TASK TO CARRY OUT:
In the entries below, find the line with "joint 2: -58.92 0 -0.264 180" and print exactly every line from there up to and including the line with "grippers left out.", with no other lines.

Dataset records
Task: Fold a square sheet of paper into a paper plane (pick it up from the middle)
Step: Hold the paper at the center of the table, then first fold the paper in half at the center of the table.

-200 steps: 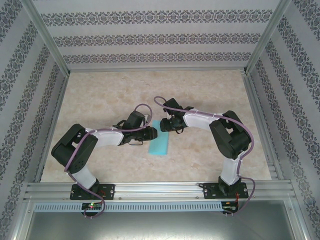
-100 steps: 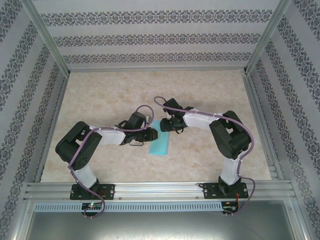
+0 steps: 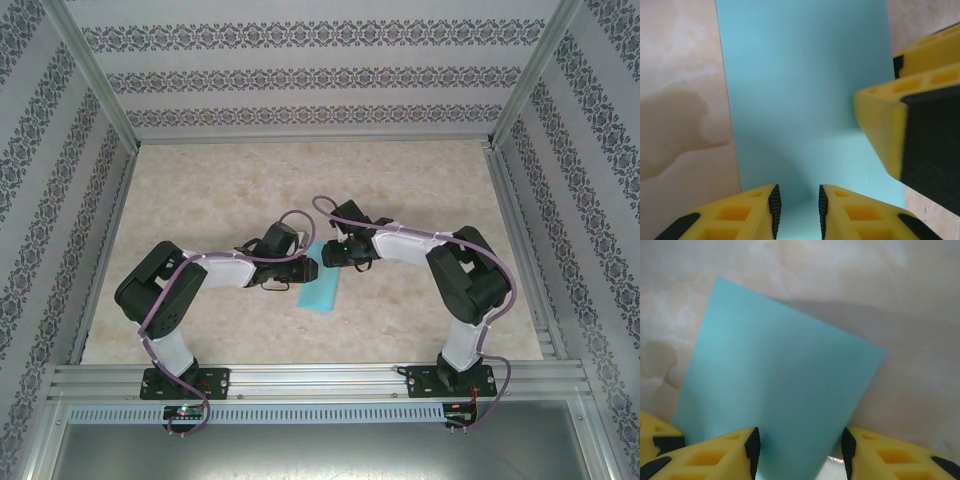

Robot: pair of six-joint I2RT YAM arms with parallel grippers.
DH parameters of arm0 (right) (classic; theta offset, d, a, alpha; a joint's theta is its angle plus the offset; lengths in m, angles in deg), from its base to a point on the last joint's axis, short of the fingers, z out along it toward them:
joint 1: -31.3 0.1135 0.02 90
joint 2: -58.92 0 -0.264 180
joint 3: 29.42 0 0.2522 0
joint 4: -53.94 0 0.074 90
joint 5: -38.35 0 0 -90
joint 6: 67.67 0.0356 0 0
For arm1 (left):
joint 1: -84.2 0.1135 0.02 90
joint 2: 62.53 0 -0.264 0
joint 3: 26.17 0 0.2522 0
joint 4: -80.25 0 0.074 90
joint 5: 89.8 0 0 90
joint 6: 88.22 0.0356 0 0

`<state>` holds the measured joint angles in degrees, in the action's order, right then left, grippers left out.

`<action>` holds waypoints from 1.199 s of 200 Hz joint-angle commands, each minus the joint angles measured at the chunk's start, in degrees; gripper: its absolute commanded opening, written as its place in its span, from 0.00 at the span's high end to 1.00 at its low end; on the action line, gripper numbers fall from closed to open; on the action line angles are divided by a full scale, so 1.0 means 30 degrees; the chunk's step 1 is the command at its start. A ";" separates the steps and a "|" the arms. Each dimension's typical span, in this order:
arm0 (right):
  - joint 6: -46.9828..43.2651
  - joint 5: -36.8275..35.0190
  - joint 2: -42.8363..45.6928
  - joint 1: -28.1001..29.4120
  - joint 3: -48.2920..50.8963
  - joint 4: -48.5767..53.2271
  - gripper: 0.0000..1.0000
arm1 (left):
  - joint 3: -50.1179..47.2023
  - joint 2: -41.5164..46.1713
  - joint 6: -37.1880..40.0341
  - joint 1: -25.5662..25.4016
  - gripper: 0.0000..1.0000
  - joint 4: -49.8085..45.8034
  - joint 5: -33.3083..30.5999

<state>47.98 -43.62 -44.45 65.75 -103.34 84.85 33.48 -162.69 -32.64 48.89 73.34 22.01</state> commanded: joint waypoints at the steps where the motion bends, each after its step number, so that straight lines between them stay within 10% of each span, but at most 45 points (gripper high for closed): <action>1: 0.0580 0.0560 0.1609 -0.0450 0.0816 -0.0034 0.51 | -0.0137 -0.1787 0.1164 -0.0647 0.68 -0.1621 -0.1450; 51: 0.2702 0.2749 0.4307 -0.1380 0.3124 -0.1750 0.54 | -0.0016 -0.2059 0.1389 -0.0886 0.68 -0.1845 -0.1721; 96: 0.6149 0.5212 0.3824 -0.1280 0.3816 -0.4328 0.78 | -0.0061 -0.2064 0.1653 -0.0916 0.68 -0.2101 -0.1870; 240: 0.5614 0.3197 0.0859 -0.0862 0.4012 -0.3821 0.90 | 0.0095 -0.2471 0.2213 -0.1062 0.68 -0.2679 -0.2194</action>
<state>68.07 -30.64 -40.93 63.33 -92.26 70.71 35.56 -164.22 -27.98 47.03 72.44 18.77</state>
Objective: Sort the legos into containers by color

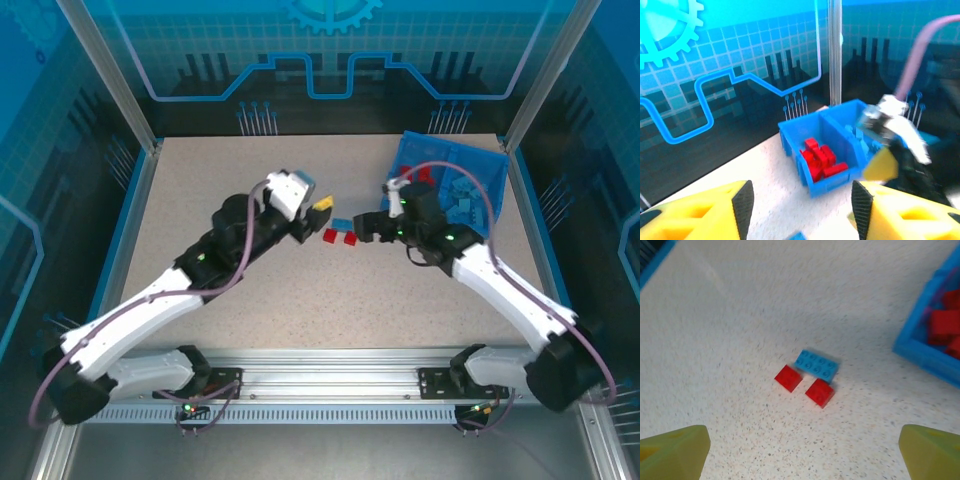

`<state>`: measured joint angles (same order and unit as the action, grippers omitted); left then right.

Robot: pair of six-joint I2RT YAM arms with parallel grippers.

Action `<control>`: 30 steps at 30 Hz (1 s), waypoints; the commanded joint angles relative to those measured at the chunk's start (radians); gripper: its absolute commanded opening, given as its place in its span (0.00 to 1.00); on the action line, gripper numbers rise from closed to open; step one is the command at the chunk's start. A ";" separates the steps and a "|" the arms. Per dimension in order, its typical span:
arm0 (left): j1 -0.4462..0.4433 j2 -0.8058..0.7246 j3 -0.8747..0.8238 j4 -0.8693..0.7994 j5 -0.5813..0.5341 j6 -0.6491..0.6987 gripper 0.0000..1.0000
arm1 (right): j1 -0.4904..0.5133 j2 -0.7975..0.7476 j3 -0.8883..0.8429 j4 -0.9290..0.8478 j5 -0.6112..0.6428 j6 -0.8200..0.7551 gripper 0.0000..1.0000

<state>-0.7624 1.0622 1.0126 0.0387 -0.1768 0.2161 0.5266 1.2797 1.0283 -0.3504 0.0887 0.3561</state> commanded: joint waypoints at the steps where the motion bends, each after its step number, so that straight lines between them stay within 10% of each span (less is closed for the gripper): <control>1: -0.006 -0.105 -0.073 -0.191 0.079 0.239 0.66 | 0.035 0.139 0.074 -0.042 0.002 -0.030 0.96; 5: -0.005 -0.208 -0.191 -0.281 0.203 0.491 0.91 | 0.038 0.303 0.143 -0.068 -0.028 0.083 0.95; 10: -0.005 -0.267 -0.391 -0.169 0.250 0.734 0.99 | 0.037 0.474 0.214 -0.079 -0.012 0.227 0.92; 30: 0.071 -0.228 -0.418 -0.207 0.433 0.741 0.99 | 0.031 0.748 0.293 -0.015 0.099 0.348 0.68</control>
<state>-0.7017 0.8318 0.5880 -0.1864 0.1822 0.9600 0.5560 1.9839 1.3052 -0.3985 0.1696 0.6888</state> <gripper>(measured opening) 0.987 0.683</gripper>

RESULT OF THIS TASK:
joint 2: -58.92 0 -0.264 180
joint 3: 29.42 0 0.2522 0
joint 4: -53.94 0 0.074 90
joint 5: -38.35 0 0 -90
joint 6: 67.67 0.0356 0 0
For arm1 (left):
joint 1: -84.2 0.1135 0.02 90
joint 2: 62.53 0 -0.264 0
joint 3: 26.17 0 0.2522 0
joint 4: -80.25 0 0.074 90
joint 5: 89.8 0 0 90
joint 6: 88.22 0.0356 0 0

`<state>` holds the measured joint angles in degrees, in the action's order, right then left, grippers left out.

This exercise has been completed.